Как будто мы были когда-то монетами разных стран; потом их переплавили, и теперь на них оттиснут один и тот же чекан.
Чтобы отличить их друг от друга, нужно очень тщательно проверить металл, из которого они отлиты.
Мы прежде всего солдаты, и лишь где-то на заднем плане в нас каким-то чудом стыдливо прячется человеческая личность.
Все мы — братья, связанные странными узами, в которых есть нечто от воспетого в народных песнях товарищества, от солидарности заключенных, от продиктованной отчаянием сплоченности приговоренных к смертной казни; нас породнила та жизнь, которой мы живем, особая форма бытия, порожденная постоянной опасностью, напряженным ожиданием смерти и одиночеством и сводящаяся к тому, что человек бездумно присчитывает дарованные ему часы к ранее прожитым, не испытывая при этом абсолютно никаких высоких чувств. Смесь героического с банальным — вот какое определение можно было бы дать нашей жизни, но только кто станет над ней задумываться.
Вот один из частных случаев: нас оповестили, что противник идет в атаку, и Тьяден с молниеносной быстротой съедает свою порцию горохового супа с салом, — ведь Тьяден не знает, будет ли он еще жив через час.
Мы долго спорим, правильно ли он поступил.
Кат считает, что этого делать нельзя, — ведь в бою тебя могут ранить в живот, а когда желудок полон, такие ранения опаснее, чем когда он пуст.
Подобные вещи являются для нас проблемами, мы относимся к ним серьезно, да иначе и быть не может.
Здесь, на грани смерти, жизнь ужасающе прямолинейна; она сводится к самому необходимому, и все остальное спит глухим сном; вот эта-то примитивность и спасает нас.
Если бы мы были более сложными существами, мы давно бы уже сошли с ума, дезертировали или же были бы убиты.
Мы словно альпинисты на снежных вершинах, — все функции организма должны служить только сохранению жизни и в силу необходимости они подчинены этой задаче.
Все остальное отметается, так как оно привело бы к ненужной трате сил.
Для нас это единственный путь к спасению, и в часы затишья, когда загадочные отсветы былого показывают мне, как в тусклом зеркале, отделившиеся от меня контуры моего нынешнего бытия, я нередко кажусь самому себе чужим и удивляюсь тому, что не имеющая названия деятельная сила, которую условно называют жизнью, сумела приспособиться даже к этим формам.
Все другие ее проявления находятся в состоянии зимней спячки, жизнь сосредоточилась на том, чтобы не прокараулить угрожающую ей отовсюду смерть; наша жизнь превратила нас в мыслящих животных, чтобы вооружить нас инстинктом.
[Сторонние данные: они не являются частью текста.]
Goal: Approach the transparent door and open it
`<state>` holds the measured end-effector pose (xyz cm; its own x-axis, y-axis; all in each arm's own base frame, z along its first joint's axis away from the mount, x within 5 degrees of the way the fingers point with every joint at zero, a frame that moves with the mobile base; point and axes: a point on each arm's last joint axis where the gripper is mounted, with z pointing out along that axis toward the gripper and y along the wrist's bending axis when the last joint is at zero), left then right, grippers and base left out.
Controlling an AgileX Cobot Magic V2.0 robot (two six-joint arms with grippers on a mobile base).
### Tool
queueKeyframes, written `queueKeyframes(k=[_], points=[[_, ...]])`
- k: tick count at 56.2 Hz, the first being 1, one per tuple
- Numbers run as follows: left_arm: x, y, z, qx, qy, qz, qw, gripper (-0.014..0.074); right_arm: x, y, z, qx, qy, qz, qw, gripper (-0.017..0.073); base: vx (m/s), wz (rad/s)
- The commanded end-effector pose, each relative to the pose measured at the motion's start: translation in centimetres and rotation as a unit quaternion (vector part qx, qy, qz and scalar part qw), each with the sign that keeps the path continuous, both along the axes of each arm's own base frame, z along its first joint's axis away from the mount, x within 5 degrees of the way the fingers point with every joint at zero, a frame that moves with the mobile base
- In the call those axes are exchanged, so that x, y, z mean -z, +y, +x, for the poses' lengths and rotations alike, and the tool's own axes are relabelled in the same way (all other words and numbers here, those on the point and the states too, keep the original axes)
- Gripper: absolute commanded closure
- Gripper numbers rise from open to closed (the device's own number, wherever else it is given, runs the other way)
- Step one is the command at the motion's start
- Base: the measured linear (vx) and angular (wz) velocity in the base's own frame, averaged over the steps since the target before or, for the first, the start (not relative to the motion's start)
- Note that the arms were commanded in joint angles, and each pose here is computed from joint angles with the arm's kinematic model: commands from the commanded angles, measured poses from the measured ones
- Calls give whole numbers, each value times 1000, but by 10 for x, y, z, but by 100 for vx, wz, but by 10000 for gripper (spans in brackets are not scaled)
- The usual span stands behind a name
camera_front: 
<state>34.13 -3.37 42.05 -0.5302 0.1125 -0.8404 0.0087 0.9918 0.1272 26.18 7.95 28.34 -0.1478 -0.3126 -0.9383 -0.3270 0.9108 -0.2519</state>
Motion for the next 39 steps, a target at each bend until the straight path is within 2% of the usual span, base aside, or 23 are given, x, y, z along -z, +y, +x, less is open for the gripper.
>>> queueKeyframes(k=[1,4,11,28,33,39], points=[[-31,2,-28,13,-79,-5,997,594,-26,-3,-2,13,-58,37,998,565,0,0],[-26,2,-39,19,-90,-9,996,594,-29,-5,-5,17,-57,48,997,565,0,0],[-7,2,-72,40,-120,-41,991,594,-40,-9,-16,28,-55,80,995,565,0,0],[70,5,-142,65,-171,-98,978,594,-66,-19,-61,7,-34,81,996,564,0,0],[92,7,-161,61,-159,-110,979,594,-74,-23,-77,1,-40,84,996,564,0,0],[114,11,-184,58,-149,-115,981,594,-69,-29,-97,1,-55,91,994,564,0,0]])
Она притупила все наше существо, чтобы нас не сломили кошмары, которые навалились бы на нас, если б мы мыслили ясно и сознательно; она пробудила в нас чувство товарищества, чтобы вызволить нас из бездны одиночества. Она дала нам равнодушие дикарей, чтобы мы могли наперекор всему наслаждаться каждой светлой минутой и сберегать ее про запас как средство защиты от натиска мертвящей пустоты.
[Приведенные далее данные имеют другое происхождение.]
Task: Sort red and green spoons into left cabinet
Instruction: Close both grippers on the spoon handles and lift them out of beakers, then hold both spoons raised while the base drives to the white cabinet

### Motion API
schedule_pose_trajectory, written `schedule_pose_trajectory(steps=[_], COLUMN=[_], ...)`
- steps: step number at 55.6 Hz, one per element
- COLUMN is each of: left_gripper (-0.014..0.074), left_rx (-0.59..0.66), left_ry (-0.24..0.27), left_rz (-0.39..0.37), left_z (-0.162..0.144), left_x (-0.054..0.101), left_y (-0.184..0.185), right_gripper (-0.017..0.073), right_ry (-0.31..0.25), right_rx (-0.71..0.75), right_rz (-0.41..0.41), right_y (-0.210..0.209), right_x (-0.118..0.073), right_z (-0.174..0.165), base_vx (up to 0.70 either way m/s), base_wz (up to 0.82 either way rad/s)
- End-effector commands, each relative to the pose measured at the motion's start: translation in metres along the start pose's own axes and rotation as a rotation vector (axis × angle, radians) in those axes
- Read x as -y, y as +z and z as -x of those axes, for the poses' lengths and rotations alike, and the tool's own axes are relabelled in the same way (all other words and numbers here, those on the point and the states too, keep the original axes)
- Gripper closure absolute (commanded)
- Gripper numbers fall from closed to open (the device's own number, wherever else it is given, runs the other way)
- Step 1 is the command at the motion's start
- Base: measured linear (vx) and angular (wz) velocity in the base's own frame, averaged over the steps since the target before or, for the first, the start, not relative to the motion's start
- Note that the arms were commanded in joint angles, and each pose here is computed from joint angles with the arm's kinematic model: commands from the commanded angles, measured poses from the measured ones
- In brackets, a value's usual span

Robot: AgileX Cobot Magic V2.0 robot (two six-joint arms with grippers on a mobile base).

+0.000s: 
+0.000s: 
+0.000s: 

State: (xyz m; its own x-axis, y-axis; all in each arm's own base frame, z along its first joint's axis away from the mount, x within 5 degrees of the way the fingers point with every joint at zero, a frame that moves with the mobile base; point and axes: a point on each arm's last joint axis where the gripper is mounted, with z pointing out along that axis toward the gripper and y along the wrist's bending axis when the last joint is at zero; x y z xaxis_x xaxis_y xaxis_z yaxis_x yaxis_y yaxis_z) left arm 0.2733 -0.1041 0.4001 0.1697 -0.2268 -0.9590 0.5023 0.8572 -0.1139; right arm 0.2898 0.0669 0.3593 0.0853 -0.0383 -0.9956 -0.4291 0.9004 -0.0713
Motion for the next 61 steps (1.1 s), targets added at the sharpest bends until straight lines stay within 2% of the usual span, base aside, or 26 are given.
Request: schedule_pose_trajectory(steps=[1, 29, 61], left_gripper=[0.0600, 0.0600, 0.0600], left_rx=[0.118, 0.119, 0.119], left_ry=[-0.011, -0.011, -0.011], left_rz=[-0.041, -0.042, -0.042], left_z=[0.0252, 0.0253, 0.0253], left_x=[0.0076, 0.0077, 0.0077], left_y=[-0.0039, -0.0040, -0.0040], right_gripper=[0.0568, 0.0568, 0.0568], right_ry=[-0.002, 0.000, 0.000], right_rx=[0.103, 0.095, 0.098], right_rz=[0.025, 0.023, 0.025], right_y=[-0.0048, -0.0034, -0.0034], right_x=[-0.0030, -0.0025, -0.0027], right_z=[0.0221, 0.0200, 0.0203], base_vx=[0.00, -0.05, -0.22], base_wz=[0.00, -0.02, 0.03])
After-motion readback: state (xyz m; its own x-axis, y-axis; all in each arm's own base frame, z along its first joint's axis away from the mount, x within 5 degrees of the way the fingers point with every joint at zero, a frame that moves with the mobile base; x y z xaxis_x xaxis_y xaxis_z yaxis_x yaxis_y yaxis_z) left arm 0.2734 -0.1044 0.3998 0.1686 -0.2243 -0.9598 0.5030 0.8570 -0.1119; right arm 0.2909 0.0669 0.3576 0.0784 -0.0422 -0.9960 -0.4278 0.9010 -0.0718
Наш суровый быт замкнут в самом себе, он протекает где-то на самой поверхности жизни, и лишь изредка какое-нибудь событие роняет в него искры.
И тогда из глубины внезапно прорывается пламя неизбывной, ужасающей тоски.
В эти опасные мгновения мы видим, что наша приспособляемость является все же чем-то искусственным, что это не просто спокойствие, а судорожное усилие быть спокойным.